**WHAT THE TASK ASKS**
The listing is to be transcribed in full, with its images left out.

--- GIVEN INFORMATION Enclosed Below ---

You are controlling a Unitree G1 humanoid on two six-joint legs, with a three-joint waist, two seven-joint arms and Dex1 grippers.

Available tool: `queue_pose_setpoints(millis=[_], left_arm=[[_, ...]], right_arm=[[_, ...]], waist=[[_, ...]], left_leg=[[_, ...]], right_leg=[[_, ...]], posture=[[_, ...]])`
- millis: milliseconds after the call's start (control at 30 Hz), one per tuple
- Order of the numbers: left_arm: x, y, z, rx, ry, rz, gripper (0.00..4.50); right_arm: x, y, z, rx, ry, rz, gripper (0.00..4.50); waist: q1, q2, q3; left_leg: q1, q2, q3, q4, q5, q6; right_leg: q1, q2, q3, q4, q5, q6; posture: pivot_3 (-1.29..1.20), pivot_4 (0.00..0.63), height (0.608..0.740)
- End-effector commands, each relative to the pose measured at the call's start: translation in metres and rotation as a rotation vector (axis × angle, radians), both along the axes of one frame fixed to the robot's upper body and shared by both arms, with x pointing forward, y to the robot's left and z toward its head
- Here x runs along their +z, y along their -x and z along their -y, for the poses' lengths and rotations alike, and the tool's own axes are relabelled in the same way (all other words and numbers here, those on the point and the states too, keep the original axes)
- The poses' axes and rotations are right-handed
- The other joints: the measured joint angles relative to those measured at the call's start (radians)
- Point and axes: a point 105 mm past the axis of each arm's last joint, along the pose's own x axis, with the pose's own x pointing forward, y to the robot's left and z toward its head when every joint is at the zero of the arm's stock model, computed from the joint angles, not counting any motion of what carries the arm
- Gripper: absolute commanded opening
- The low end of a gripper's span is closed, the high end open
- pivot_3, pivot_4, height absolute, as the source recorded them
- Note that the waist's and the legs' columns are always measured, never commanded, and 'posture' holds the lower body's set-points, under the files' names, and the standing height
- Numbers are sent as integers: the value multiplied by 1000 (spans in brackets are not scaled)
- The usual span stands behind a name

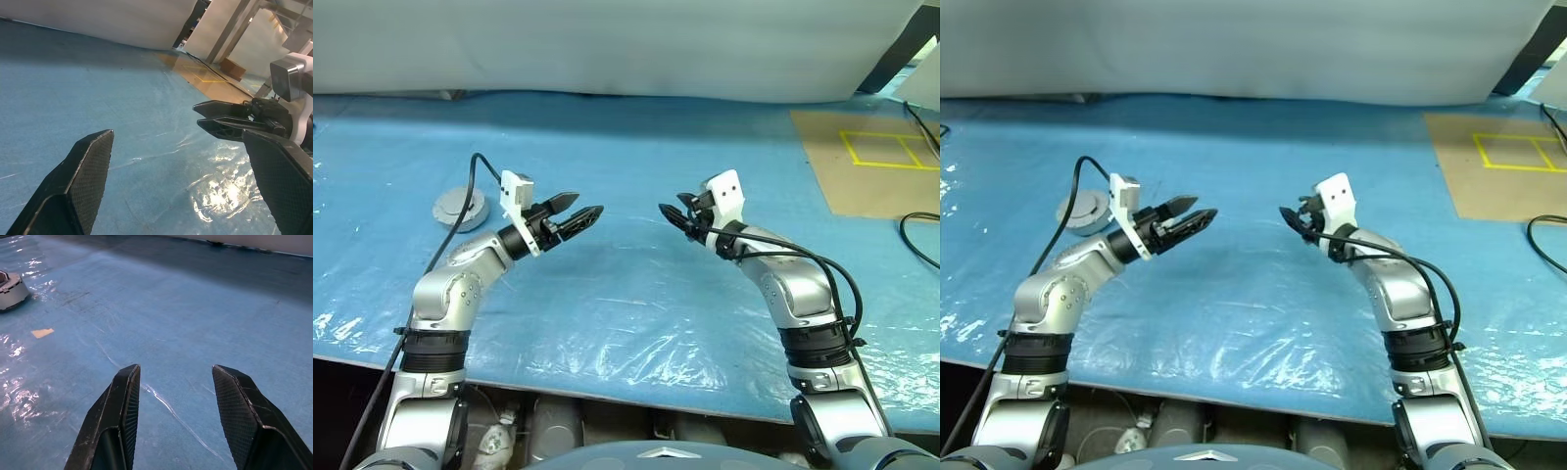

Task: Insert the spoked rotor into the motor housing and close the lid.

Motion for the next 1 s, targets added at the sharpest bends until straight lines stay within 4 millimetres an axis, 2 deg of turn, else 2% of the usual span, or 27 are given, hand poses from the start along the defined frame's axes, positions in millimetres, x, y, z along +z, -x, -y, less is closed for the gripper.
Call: queue_pose_setpoints(millis=[33,367,667,833,1000], left_arm=[[11,2,-5,6,-7,47,4401],[7,2,-11,26,-35,42,4401],[10,-6,-30,118,-44,54,4401],[11,-16,-47,238,-43,59,4401],[20,-29,-75,470,-64,121,4401]], right_arm=[[12,2,0,5,-9,50,2421],[7,4,0,5,15,48,2421],[13,-1,10,-52,29,83,2421],[28,-20,40,-299,134,212,2421],[33,-20,56,-440,207,278,2421]], waist=[[0,0,0],[0,0,0],[0,0,0],[0,0,0],[-1,0,0]], left_leg=[[0,0,0,0,0,0],[0,0,0,0,0,0],[0,0,0,0,0,0],[0,0,0,1,0,0],[0,-1,0,1,0,0]], right_leg=[[0,0,0,0,0,0],[0,0,0,0,0,0],[0,0,0,0,0,0],[0,0,0,0,0,0],[0,0,0,1,0,0]], posture=[[0,150,740],[0,150,740],[0,150,740],[0,150,740],[0,150,740]])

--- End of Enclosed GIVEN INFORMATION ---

**SOLUTION**
You are controlling a Unitree G1 humanoid on two six-joint legs, with a three-joint waist, two seven-joint arms and Dex1 grippers.

Available tool: `queue_pose_setpoints(millis=[_], left_arm=[[_, ...]], right_arm=[[_, ...]], waist=[[_, ...]], left_leg=[[_, ...]], right_leg=[[_, ...]], posture=[[_, ...]])`
- millis: milliseconds after the call's start (control at 30 Hz), one per tuple
- Order of the numbers: left_arm: x, y, z, rx, ry, rz, gripper (0.00..4.50); right_arm: x, y, z, rx, ry, rz, gripper (0.00..4.50); waist: q1, q2, q3; left_leg: q1, q2, q3, q4, q5, q6; right_leg: q1, q2, q3, q4, q5, q6; posture: pivot_3 (-1.29..1.20), pivot_4 (0.00..0.63), height (0.608..0.740)
- End-effector commands, each relative to the pose measured at the call's start: translation in metres and rotation as a rotation vector (axis × angle, radians), both along the axes of one frame fixed to the robot's upper body and shared by both arms, with x pointing forward, y to the robot's left and z toward its head
- Here x runs along their +z, y along their -x and z along their -y, for the poses' lengths and rotations alike, and the tool's own axes are relabelled in the same way (all other words and numbers here, those on the point and the states too, keep the original axes)
- The poses' axes and rotations are right-handed
- The other joints: the measured joint angles relative to those measured at the call's start (radians)
- Point and axes: a point 105 mm past the axis of each arm's last joint, along the pose's own x axis, with the pose's own x pointing forward, y to the robot's left and z toward its head when every joint is at the zero of the arm's stock model, computed from the joint angles, not counting any motion of what carries the arm
- Gripper: absolute commanded opening
- The low end of a gripper's span is closed, the high end open
- pivot_3, pivot_4, height absolute, as the source recorded them
- Note that the waist's and the legs' columns are always measured, never commanded, and 'posture' holds the lower body's set-points, under the files' names, and the standing height
- Numbers are sent as integers: the value multiplied by 1000 (spans in brackets are not scaled)
- The usual span stands behind a name


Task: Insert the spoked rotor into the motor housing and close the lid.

Motion for the next 1 s, targets added at the sharpest bends until straight lines stay within 4 millimetres an axis, 2 deg of turn, else 2% of the usual span, or 27 are given, hand poses from the start along the defined frame's axes, positions in millimetres, x, y, z along +z, -x, -y, less is closed for the gripper.
Call: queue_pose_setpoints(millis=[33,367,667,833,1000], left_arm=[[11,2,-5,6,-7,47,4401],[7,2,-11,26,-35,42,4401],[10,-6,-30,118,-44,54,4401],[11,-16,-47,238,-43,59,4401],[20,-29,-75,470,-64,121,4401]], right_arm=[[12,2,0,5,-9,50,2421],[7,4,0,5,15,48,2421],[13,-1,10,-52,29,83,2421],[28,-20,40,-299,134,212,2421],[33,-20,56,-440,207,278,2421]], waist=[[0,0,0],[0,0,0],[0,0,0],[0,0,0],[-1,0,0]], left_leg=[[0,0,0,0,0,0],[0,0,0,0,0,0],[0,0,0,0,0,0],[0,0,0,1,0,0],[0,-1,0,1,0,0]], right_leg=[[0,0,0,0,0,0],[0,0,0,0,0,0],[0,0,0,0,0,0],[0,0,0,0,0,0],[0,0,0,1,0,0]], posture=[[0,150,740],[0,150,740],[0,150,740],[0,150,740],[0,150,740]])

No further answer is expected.